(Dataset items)
- - - -

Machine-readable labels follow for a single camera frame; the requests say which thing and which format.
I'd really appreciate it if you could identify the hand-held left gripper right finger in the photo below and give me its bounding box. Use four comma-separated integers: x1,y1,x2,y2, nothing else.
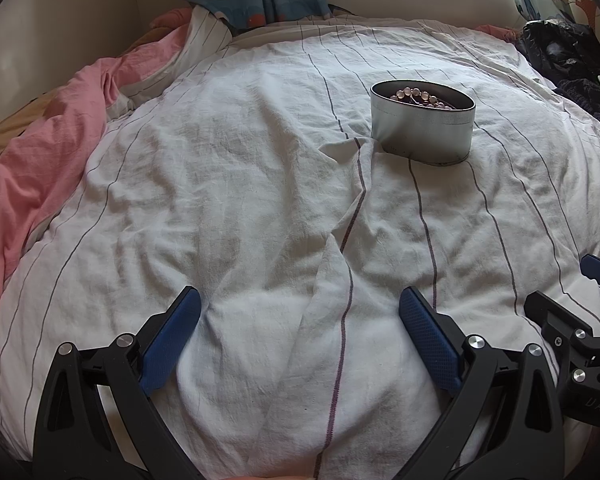
399,287,571,480

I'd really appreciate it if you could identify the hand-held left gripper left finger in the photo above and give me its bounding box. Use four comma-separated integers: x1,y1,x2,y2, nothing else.
32,286,202,480

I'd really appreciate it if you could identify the round silver metal tin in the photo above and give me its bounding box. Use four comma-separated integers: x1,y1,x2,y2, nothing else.
370,80,476,166

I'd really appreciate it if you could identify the peach bead bracelet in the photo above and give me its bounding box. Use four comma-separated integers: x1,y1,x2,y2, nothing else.
387,87,453,110

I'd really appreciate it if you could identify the white striped duvet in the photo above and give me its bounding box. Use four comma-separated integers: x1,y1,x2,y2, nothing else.
0,10,600,480

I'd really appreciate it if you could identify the dark purple knit garment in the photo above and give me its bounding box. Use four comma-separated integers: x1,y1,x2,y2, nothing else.
552,77,600,136

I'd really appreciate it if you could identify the pink blanket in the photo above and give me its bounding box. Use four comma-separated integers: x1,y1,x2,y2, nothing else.
0,7,191,356

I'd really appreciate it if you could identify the black puffer jacket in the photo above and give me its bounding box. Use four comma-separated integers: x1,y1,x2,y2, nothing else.
517,20,600,91

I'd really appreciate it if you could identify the brown bed sheet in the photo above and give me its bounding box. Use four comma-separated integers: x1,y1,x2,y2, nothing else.
0,92,76,171

- - - -

INSTRUCTIONS FOR THE TASK:
Output the data above exactly. Drop every picture.

RESPONSE:
Machine-readable labels follow for a single camera frame; the requests say which thing and which format.
I'd really appreciate it if you could identify the hand-held left gripper right finger in the photo below and give me its bounding box. Use four comma-separated integers: x1,y1,x2,y2, nothing else.
399,287,571,480

I'd really appreciate it if you could identify the hand-held left gripper left finger in the photo above and give me its bounding box. Use four comma-separated integers: x1,y1,x2,y2, nothing else.
32,286,202,480

I'd really appreciate it if you could identify the round silver metal tin in the photo above and give me its bounding box. Use four comma-separated integers: x1,y1,x2,y2, nothing else.
370,80,476,166

I'd really appreciate it if you could identify the peach bead bracelet in the photo above and give me its bounding box. Use four comma-separated integers: x1,y1,x2,y2, nothing else.
387,87,453,110

I'd really appreciate it if you could identify the white striped duvet in the photo above and give me its bounding box. Use four comma-separated integers: x1,y1,x2,y2, nothing else.
0,10,600,480

I'd really appreciate it if you could identify the dark purple knit garment in the photo above and give me its bounding box. Use four comma-separated integers: x1,y1,x2,y2, nothing else.
552,77,600,136

I'd really appreciate it if you could identify the pink blanket in the photo above and give me its bounding box. Use four comma-separated integers: x1,y1,x2,y2, nothing else.
0,7,191,356

I'd really appreciate it if you could identify the black puffer jacket in the photo above and give me its bounding box. Use four comma-separated integers: x1,y1,x2,y2, nothing else.
517,20,600,91

I'd really appreciate it if you could identify the brown bed sheet in the photo above and give me its bounding box. Use four comma-separated integers: x1,y1,x2,y2, nothing else.
0,92,76,171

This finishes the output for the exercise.